Durch die beachtliche Leistung des gesamten Ensembles entsteht somit ein großes Ganzes: Marcus Strahl ist ein brillanter Heinrich II., dem schmerzlich bewusst wird, dass er sich in seinem Freund getäuscht hat. Eindringlich verkörpert Strahl einen zutiefst gekränkten Machtmenschen, der in seiner Verzweiflung nur mehr die tödliche Rache sieht. Philipp Limbach gefällt als aufrechter Becket, der sich von seiner unbeugsamen Haltung nicht abbringen lässt. Gefasst und erhaben hat Limbach seine Rolle angelegt, mit angemessener Intensität, etwa wenn er seine Geliebte Gwendoline verliert.

WEB_Becket_278
Freien Bühne Wieden: Durch die beachtliche Leistung des gesamten Ensembles entsteht ein großes Ganzes. (Foto: Rolf Bock)
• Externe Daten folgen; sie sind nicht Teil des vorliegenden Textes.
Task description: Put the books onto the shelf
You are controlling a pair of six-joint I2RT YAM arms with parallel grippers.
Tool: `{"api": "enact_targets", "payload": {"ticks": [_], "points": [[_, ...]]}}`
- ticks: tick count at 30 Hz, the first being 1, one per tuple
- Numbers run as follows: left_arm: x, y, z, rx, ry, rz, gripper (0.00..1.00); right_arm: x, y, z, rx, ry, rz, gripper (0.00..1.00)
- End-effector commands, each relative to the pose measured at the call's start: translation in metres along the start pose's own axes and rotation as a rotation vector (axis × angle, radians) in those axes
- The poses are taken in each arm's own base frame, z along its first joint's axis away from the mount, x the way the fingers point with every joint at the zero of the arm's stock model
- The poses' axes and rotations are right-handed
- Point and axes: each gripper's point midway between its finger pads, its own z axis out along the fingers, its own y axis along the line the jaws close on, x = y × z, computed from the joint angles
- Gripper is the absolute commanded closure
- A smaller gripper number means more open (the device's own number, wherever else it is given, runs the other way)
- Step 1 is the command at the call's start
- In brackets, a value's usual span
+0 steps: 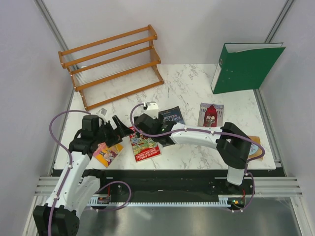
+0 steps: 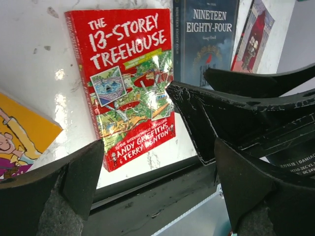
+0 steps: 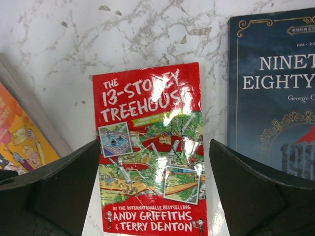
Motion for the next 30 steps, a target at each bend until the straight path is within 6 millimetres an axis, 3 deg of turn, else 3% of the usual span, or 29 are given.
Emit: {"api": "enact_targets", "payload": {"ticks": [1,8,12,16,17,20,22,30], "points": [[-0.01,0.006,-0.004,-0.073,-0.044,-0.065,0.0,-0.007,0.006,-0.004,-0.018,0.011,-0.028,0.02],[0.001,0.036,0.001,-0.216,0.042,-0.202,0.01,0.004,0.026,0.001,-0.143,0.061,-0.016,0.02],[0.005,0.036,0.005,-0.185,0.086,-0.212,0.02,0.013,0.022,0.008,-0.177,0.111,0.011,0.02],[0.017,0.033,0.012,-0.129,0.163,-0.205,0.02,0.029,-0.013,0.024,-0.149,0.208,0.084,0.02],[0.021,0.038,0.017,-0.138,0.178,-0.224,0.02,0.041,-0.025,0.028,-0.132,0.239,0.094,0.03],[0.031,0.044,0.028,-0.12,0.21,-0.264,0.02,0.054,-0.046,0.038,-0.125,0.308,0.169,0.03],[0.037,0.048,0.033,-0.116,0.232,-0.292,0.03,0.055,-0.048,0.04,-0.155,0.317,0.198,0.05],[0.042,0.054,0.052,-0.093,0.238,-0.314,0.04,0.073,0.0,0.044,-0.458,0.367,0.335,0.15]]}}
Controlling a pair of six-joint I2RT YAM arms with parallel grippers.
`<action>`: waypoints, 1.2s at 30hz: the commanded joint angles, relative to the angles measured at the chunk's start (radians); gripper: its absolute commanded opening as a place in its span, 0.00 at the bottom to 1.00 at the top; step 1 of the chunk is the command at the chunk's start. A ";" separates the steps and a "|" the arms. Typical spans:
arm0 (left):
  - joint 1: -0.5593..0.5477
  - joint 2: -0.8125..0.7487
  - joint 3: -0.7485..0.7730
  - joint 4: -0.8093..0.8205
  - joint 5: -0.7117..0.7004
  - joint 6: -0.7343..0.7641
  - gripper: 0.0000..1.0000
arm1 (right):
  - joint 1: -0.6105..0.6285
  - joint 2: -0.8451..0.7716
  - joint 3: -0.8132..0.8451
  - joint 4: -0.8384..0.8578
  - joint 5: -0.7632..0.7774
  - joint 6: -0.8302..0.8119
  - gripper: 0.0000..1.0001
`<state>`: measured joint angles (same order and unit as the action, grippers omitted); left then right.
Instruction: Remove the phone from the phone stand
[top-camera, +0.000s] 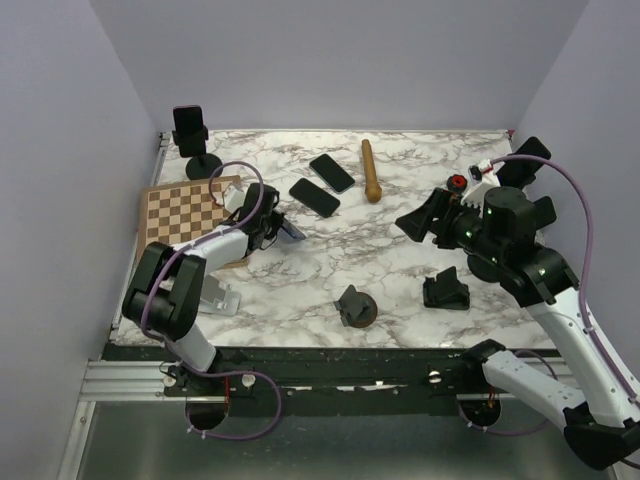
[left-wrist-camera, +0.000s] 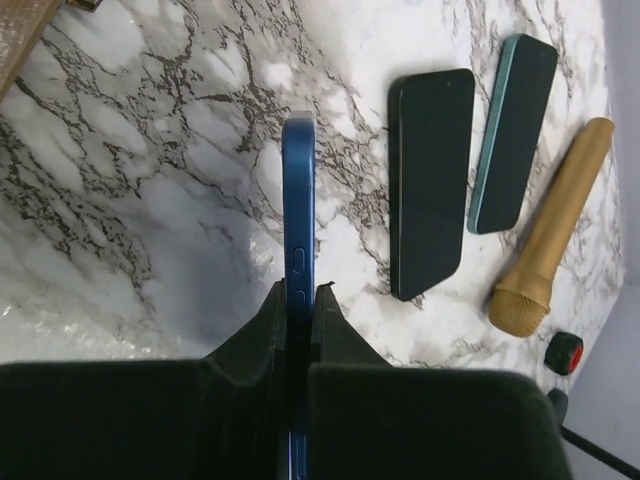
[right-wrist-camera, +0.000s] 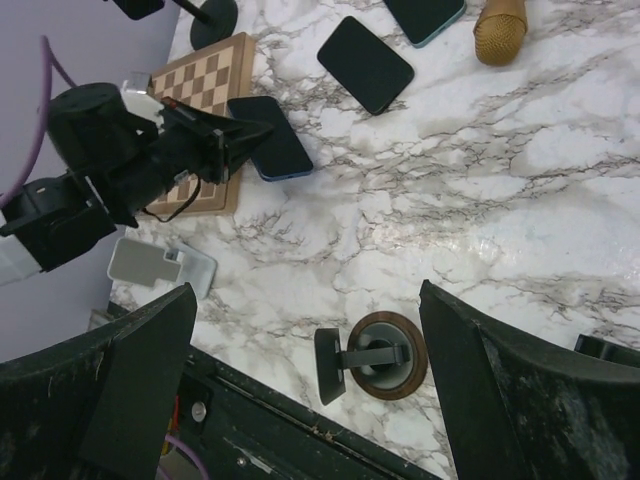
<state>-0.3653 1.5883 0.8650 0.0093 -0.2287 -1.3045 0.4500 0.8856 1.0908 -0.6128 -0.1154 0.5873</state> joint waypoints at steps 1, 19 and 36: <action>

Auch Michael Gert als Erzbischof, Klaus Haberl als Bischof von London, John Fricke als Bischof von York, Ulli Fessl als Königinmutter, Birgit Wolf als Königin, Michaela Ehrenstein als Gwendoline, Reinhard Hauser als König Ludwig von Frankreich, Gerhard Dorfer als Papst, Herbert Eigner, Rudi Larsen und Wilhelm Prainsack als Barone, Sebastian Blechinger als kleiner Mönch, Peter Gayer als französischer Baron, Vera Bernhauser als junges Mädchen und René Magul als deren Vater bzw. Mönch – sie alle tragen zum Gelingen des Abends bei.

Jean Anouilhs Klassiker ist ein historischer Stoff in zeitloser Aufmachung und deshalb absolut sehenswert. „Becket oder Die Ehre Gottes“ steht nur mehr bis einschließlich kommenden Samstag, 23. April, auf dem Spielplan (Beginn: jeweils 19.30 Uhr) der Freien Bühne Wieden (4., Wiedner Hauptstraße 60b).

In diesem Sinne sind dem Theater noch viele volle Sitzreihen zu wünschen!